Recorded data
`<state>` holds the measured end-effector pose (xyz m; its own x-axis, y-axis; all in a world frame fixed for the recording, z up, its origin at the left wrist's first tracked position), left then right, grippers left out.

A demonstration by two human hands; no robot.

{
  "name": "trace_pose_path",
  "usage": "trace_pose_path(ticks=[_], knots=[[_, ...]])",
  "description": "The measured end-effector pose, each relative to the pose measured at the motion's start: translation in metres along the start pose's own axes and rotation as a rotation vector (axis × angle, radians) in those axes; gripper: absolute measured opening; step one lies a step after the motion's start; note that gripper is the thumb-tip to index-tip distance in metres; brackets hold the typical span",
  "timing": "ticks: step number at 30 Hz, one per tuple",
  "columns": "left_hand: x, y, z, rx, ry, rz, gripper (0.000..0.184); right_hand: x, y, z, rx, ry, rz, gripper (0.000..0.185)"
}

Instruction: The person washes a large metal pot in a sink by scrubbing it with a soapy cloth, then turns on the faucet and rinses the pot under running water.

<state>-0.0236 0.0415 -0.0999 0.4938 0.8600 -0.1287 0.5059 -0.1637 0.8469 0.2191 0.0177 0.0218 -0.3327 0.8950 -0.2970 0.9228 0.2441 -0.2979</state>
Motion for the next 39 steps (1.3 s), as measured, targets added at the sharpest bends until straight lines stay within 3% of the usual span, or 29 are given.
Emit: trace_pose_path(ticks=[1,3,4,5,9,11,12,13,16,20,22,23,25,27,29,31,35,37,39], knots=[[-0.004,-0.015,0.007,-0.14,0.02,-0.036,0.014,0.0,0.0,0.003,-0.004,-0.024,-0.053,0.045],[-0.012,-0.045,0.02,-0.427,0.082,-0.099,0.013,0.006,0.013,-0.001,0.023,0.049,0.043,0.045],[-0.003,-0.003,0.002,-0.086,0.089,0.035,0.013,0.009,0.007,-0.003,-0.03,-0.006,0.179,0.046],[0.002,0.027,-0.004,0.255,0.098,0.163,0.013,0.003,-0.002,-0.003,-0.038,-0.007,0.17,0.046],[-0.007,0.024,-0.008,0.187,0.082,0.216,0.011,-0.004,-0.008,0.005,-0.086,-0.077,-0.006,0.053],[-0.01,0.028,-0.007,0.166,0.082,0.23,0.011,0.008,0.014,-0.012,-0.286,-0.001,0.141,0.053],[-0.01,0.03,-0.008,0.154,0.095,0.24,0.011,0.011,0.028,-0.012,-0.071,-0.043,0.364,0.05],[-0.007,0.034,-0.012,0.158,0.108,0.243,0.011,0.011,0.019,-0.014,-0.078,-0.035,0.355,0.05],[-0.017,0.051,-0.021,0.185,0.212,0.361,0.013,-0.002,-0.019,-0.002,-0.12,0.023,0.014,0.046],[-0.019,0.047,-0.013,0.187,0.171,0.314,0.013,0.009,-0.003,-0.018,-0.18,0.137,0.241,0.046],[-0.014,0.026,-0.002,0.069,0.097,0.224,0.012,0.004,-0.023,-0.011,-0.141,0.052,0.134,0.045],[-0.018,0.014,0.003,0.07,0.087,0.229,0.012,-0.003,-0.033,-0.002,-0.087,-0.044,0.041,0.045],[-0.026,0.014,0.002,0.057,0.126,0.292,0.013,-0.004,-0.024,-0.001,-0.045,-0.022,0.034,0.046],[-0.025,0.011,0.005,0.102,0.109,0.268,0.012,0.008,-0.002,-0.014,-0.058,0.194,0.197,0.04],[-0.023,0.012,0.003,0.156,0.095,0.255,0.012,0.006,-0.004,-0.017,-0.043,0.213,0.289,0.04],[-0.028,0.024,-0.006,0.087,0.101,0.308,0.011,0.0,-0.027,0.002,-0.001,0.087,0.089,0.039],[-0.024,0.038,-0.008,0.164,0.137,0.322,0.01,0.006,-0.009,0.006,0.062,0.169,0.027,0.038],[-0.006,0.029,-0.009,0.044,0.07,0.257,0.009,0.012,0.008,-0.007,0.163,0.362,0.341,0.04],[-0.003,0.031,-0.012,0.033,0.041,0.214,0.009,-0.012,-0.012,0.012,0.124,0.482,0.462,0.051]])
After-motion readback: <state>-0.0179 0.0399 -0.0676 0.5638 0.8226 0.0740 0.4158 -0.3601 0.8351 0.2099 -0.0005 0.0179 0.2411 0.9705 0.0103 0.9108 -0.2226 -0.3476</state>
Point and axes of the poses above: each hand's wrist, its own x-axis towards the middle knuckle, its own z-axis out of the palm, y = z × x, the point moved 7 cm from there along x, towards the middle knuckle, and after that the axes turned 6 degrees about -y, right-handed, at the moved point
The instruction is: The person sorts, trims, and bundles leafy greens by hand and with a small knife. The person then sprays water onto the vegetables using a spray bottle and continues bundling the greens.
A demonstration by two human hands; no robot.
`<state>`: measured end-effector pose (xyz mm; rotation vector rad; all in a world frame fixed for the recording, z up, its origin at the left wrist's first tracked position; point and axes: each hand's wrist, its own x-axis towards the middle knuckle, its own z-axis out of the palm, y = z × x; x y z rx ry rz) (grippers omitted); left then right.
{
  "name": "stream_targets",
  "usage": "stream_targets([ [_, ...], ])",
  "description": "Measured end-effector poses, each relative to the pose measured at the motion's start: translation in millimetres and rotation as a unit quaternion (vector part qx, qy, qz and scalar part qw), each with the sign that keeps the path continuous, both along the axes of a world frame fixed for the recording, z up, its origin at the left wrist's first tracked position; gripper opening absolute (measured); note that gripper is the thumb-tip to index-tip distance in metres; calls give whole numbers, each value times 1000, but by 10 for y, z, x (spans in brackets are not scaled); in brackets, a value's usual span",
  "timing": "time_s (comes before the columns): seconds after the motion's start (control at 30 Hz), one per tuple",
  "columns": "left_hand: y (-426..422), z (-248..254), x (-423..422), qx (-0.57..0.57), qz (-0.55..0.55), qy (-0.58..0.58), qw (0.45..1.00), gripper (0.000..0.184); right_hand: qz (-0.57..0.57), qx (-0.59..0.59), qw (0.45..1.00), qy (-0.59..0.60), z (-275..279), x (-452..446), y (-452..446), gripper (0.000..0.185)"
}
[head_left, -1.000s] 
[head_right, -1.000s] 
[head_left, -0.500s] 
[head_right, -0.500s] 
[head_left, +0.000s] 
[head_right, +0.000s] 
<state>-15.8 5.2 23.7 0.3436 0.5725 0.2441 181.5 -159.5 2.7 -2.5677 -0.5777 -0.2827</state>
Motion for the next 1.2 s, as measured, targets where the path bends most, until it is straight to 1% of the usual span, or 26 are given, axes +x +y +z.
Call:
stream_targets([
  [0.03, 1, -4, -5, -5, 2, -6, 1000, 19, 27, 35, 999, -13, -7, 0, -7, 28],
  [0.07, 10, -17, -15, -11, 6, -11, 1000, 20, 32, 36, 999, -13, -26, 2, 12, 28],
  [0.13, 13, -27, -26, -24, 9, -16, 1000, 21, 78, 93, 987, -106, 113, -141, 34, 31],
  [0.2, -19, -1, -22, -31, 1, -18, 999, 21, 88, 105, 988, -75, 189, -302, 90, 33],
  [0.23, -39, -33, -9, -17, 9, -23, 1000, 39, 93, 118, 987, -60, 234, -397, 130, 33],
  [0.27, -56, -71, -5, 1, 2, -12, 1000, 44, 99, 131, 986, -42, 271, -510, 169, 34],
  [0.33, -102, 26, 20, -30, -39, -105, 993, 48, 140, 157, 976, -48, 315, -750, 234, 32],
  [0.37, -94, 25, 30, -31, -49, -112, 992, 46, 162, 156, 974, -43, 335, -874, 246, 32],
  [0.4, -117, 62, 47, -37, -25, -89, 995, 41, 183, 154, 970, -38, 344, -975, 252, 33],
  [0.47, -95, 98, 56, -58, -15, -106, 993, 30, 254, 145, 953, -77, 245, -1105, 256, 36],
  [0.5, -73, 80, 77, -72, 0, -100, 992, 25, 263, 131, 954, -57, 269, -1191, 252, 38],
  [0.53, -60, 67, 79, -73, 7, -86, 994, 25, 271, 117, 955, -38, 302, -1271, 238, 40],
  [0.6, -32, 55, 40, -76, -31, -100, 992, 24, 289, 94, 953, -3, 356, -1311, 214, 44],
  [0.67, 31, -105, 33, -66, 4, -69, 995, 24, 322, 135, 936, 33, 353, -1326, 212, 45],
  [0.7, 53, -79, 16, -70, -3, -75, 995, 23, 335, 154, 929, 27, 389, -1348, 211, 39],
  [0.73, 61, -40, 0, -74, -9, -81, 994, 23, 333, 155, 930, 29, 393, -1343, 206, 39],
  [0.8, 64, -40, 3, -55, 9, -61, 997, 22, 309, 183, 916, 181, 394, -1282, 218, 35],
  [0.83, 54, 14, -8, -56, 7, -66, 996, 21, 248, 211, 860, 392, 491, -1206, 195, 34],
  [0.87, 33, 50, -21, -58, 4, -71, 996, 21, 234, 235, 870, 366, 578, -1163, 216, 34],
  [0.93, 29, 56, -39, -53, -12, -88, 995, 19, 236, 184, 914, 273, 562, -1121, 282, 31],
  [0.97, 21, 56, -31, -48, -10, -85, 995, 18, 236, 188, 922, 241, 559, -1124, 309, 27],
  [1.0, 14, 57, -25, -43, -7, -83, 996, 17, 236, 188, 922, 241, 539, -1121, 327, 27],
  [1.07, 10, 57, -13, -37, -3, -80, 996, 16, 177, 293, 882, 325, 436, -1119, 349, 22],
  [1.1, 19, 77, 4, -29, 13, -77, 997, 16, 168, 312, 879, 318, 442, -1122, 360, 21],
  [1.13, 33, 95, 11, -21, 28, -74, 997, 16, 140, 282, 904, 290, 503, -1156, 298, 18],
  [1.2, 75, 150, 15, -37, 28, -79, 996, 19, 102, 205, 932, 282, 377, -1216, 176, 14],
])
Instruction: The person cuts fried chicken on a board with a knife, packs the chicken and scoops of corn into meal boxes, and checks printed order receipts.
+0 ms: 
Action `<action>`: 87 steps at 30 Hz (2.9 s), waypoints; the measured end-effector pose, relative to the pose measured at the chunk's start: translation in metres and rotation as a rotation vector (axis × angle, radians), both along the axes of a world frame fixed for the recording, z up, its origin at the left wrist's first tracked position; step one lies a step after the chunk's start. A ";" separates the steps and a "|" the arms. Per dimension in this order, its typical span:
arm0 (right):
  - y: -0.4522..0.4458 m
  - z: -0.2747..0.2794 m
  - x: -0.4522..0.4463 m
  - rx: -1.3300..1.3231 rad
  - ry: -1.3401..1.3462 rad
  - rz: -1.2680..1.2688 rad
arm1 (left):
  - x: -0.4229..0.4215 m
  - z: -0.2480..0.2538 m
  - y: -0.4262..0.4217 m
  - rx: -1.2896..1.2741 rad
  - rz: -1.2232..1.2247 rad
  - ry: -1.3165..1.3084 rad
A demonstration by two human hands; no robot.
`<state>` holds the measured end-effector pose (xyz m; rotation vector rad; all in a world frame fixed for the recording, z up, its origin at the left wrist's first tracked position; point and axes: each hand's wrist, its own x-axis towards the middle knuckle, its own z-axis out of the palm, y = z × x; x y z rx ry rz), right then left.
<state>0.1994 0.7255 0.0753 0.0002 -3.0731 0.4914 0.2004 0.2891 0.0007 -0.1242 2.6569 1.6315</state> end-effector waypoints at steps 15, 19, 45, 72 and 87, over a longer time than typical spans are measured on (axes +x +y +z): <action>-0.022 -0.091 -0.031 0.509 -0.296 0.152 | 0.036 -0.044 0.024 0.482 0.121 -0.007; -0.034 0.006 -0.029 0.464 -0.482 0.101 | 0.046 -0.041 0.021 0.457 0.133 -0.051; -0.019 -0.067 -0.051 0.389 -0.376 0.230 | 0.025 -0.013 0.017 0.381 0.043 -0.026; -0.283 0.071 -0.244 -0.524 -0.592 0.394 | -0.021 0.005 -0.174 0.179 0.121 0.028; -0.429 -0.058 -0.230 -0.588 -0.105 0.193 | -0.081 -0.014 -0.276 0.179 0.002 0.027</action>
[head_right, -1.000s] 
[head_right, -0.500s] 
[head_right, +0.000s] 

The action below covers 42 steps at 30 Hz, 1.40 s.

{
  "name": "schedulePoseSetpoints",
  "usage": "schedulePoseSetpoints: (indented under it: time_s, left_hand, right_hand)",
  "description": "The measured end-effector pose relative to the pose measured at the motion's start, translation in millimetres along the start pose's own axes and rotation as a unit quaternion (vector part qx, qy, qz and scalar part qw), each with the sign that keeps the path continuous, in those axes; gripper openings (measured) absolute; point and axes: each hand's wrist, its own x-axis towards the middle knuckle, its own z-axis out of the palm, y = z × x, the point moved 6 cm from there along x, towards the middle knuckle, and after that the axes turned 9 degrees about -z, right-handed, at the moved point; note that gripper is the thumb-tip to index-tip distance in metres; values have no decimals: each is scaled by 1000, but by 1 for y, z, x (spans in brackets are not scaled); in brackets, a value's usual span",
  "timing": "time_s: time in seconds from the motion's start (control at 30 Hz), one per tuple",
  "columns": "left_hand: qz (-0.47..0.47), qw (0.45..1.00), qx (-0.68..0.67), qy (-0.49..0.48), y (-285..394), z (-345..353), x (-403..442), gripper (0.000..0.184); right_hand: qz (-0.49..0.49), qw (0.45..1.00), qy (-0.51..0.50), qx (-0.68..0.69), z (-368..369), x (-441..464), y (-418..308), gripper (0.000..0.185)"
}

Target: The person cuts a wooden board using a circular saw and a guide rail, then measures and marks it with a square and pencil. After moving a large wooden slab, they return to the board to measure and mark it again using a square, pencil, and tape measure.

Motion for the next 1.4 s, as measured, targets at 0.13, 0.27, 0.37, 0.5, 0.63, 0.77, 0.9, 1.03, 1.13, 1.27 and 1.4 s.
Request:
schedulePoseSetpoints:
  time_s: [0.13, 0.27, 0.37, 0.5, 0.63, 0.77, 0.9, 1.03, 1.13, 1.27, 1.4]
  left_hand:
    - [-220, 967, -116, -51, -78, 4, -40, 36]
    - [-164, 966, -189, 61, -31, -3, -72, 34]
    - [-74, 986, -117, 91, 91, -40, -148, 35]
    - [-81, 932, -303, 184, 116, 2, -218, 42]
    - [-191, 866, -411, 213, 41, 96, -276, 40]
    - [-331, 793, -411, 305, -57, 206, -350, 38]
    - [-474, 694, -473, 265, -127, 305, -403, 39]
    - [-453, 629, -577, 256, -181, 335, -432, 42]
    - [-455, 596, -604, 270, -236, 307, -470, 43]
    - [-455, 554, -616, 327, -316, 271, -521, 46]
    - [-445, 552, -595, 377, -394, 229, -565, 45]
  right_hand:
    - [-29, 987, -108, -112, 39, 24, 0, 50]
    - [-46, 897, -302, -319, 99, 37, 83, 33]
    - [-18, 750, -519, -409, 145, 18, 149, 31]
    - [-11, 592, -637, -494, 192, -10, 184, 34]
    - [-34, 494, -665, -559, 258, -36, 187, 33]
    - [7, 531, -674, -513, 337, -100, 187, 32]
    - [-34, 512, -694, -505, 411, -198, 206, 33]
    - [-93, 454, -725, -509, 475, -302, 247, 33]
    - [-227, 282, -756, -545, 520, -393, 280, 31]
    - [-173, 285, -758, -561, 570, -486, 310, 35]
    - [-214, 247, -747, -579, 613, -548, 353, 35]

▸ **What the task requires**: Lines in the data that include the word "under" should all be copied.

▸ **Answer box**:
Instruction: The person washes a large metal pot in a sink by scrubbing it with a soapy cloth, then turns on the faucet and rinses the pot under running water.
  "usage": "schedulePoseSetpoints: (indented under it: time_s, left_hand, right_hand)",

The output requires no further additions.